CORTE SUPREMA DE JUSTICIA CORTE SUPREMA DE JUSTICIA SALA DE CASACIÓN LABORAL MAGISTRADO PONENTE. DR. JOSÉ ROBERTO HERRERA VERGARA Tutela: Expediente No. 3564 Acta No. 48 Santafé de Bogotá, D.C., diciembre dieciseis (16) de mil novecientos noventa y ocho Resuelve la Corte la impugnación formulada por JOSÉ MANUEL MÉNDEZ ROMERO contra el fallo proferido por la Sala Laboral del Tribunal Superior del Distrito Judicial de Cartagena, de fecha 18 de noviembre de 1998, por el cual la Sala denegó la acción de tutela promovida por el impugnante contra la CLINICA BLAS DE LEZO S.A. y la ASEGURADORA DE VIDA COLSEGURO S.A. I.- ANTECEDENTES 1.- El señor JOSÉ MANUEL MÉNDEZ ROMERO instauró acción de tutela contra la CLINICA BLAS DE LEZO S.A. y la ASEGURADORA DE VIDA COLSEGURO S.A., por considerar que se le han violado los derechos fundamentales a la SEGURIDAD SOCIAL, SALUD y A LA VIDA; con el fin de que se le ordene a la Clínica Blas de Lezo S.A., como mecanismo transitorio, le suministre de manera inmediata las hemodialisis, para evitar un perjuicio irremediable Afirma en síntesis el accionante que el día 27 de julio de 1998 ingresó a la Clínica Blas de Lezo S.A., en estado grave de salud, requiriendo tratamiento médico especializado, inclusive hemodialisis día por medio; que para cubrir dichos gastos presentó una póliza de la Aseguradora de Vida Colseguros S.A., pero dicha entidad manifestó no estar obligada a cubrir esa enfermedad por ser terminal y ruinosa; que la Clínica le suspendió las hemodialisis, lo cual atenta gravemente contra los derechos fundamentales a la vida, a la salud y a la seguridad social.
Anotó, mediante cita de una jurisprudencia de la Corte Constitucional que ninguna entidad prestadora del servicio público de la seguridad social, puede interrumpir un tratamiento médico a quien lo necesite. Afirmó que la Clínica le suspendió el tratamiento especializado por cuanto la aseguradora no lo cubre, pero que al no habérsele practicado examen médico de ingreso, la Clínica puede hacer cruce de cuentas con la seguradora y suministrarle el tratamiento requerido.
Finalmente, resaltó, que al momento de presentar la tutela la Clínica le había suspendido el tratamiento de hemodialisis, poniendo en peligro su vida. 2.- El tribunal resolvió denegar la acción de tutela, por considerar que en la actualidad el paciente se encuentra estable, requiriendo solo el tratamiento de hemodialisis en forma ambulatoria, es decir sin hospitalización. Afirmó que tanto la Clínica como las médicos tratantes siempre le han prestado los servicios sanitarios requeridos a pesar de no tener garantizado el pago de dichos servicios, pues la aseguradora manifestó que la enfermedad era anterior a la toma del seguro.

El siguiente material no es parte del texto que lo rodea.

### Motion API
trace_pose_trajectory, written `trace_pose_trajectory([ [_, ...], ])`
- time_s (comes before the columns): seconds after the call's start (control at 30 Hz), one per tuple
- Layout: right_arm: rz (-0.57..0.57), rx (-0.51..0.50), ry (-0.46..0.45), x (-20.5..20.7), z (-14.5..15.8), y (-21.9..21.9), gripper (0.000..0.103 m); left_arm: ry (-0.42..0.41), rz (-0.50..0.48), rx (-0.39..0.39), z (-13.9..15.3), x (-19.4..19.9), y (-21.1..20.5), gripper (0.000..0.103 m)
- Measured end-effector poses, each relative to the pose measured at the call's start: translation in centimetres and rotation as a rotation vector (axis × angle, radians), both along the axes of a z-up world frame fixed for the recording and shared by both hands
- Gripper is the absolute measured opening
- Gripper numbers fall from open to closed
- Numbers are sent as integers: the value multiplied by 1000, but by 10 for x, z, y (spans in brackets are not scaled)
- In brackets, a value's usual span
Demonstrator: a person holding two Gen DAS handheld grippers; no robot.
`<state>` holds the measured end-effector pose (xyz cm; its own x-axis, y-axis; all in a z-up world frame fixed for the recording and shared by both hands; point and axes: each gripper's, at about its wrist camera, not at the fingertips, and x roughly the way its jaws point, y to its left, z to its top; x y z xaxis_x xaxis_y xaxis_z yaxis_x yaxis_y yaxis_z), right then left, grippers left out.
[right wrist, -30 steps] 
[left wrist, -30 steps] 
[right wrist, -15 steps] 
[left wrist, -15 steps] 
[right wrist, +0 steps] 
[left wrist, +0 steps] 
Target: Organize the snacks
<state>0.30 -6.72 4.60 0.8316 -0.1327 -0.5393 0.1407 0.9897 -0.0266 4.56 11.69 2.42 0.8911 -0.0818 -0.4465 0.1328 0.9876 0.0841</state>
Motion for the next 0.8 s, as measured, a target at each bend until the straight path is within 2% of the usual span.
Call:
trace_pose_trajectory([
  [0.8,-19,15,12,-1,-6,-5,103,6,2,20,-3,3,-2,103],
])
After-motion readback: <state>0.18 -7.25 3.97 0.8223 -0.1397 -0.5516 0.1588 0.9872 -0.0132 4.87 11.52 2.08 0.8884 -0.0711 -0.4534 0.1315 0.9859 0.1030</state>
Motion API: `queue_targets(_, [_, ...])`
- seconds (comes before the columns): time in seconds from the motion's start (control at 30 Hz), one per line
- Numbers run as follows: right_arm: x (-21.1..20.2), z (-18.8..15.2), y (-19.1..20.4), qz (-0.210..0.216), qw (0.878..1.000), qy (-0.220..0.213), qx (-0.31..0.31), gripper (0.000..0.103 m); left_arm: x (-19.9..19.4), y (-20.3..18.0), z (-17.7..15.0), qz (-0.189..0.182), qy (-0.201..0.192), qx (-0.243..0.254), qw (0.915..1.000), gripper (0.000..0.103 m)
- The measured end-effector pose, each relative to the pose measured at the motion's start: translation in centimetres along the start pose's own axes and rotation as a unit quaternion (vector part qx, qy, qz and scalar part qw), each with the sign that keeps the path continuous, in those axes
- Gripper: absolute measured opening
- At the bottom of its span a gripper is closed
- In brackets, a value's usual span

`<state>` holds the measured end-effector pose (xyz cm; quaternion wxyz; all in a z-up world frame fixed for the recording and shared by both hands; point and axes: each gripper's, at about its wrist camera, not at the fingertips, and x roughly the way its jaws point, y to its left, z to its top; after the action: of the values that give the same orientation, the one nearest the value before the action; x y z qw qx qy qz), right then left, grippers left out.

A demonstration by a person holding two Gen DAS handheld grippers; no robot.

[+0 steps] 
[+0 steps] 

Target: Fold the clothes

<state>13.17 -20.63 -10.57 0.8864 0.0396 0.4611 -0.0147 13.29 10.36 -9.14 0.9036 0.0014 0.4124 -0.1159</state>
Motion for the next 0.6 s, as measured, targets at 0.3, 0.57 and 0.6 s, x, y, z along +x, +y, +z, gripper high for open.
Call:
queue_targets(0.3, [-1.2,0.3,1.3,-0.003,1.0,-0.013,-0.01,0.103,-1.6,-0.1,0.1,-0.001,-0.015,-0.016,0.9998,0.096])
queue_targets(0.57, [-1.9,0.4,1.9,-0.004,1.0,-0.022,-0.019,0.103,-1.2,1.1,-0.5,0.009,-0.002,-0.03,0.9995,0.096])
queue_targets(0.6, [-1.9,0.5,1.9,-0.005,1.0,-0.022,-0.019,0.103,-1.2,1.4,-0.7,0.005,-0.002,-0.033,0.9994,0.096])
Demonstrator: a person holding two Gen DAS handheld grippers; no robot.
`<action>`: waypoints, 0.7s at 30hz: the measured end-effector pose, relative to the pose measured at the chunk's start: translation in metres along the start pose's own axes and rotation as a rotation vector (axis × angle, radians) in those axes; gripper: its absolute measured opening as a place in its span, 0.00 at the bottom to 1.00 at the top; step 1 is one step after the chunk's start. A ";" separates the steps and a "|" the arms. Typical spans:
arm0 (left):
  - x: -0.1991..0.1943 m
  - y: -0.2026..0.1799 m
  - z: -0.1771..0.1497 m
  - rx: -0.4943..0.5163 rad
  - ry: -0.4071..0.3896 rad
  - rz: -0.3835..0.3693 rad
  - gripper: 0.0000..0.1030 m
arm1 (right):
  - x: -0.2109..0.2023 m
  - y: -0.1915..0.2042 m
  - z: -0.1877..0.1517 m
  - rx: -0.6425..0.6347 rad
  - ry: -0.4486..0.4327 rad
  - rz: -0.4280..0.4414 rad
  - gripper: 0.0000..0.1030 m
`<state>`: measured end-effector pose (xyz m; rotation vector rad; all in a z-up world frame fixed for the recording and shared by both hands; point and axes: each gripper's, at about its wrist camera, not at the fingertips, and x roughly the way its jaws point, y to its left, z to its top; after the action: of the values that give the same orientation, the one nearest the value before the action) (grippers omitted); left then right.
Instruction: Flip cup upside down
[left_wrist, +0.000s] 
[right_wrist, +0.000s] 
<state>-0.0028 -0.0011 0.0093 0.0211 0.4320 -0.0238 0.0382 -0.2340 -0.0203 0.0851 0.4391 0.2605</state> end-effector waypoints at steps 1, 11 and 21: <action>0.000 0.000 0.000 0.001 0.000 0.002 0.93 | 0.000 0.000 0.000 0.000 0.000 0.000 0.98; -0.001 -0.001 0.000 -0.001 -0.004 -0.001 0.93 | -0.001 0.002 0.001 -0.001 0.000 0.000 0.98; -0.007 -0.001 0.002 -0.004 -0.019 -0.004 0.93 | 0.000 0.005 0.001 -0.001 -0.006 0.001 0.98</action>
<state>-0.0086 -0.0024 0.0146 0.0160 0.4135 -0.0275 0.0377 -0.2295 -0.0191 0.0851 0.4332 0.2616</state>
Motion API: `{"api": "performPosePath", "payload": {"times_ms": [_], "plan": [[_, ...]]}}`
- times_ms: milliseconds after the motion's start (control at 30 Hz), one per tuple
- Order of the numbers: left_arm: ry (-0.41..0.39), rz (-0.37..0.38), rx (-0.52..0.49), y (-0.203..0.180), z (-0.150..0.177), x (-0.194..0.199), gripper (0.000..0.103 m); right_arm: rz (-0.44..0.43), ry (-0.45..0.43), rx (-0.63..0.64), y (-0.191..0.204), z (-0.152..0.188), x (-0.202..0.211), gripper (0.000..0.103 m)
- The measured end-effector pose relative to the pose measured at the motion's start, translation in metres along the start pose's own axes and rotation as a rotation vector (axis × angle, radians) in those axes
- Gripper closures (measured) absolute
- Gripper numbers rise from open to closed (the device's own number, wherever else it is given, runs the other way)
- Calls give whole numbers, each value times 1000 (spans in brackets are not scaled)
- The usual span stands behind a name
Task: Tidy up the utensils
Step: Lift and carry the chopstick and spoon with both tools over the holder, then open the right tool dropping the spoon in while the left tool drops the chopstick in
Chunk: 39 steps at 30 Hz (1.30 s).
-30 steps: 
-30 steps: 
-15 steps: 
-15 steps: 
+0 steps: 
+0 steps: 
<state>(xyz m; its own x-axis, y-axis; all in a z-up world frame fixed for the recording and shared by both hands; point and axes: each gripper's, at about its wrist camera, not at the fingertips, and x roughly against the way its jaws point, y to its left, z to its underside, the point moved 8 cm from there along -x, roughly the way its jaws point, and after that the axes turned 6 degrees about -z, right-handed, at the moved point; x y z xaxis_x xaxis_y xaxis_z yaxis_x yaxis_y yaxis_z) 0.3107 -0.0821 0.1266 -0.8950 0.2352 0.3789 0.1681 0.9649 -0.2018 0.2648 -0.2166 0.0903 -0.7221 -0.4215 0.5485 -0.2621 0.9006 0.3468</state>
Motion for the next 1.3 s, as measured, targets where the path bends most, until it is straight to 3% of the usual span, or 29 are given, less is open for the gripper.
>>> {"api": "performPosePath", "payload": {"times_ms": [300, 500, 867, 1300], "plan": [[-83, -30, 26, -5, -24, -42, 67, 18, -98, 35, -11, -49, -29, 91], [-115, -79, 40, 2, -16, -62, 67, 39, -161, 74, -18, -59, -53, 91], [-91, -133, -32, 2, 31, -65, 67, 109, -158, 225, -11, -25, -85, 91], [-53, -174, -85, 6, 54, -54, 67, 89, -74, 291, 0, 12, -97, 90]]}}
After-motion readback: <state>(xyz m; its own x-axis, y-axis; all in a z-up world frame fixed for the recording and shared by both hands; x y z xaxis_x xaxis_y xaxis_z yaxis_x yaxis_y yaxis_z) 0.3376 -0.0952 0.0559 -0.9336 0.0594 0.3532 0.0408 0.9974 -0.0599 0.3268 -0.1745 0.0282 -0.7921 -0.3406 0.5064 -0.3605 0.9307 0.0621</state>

Todo lo anterior se encuentra corroborado por la historia clínica, donde consta el tratamiento a que fue sometido el accionante, sin haber reportado ningún beneficio la Clínica ni los médicos, a pesar de ser una entidad particular. Agregó, que a pesar de existir una orden de la Fiscalía de Barranquilla para trasladar al paciente al Hospital Universitario de Cartagena, permaneció en la Clínica; lo cual lo llevó al convencimiento que la Clínica Blas de Lezo no le ha violado derecho fundamental alguno al accionante, como lo declaró en su parte resolutiva.
En cuanto a la posibilidad del cruce de cuentas entre la clínica y la aseguradora, consideró que ese tema no se puede debatir a través de la tutela, sino que se debe recurrir ante la justicia ordinaria para reclamar el cumplimiento del contrato de seguro; y la tutela al tenor del artículo 86 de la Constitución Política, solo procede cuando el afectado no disponga de otro medio de defensa judicial, que en el caso presente si existe, ni se da el perjuicio irremediable. 3.- La anterior decisión fue impugnada por el señor José Manuel Méndez Romero, por considerar que se basó en hechos falsos y antihumanitarios.
Calificó de mentirosa la afirmación del médico Pérez Fernández, pues en la historia clínica consta que se le dio de “alta médica”, porque no tenía dinero para pagar la clínica y desde esa fecha estuvo sin tratamiento, lo cual se podría comprobar mediante una inspección judicial en los libros de controles de la unidad Renal de la Clínica, sobre su historia clínica y llamando a declarar al doctor Coronado Daza.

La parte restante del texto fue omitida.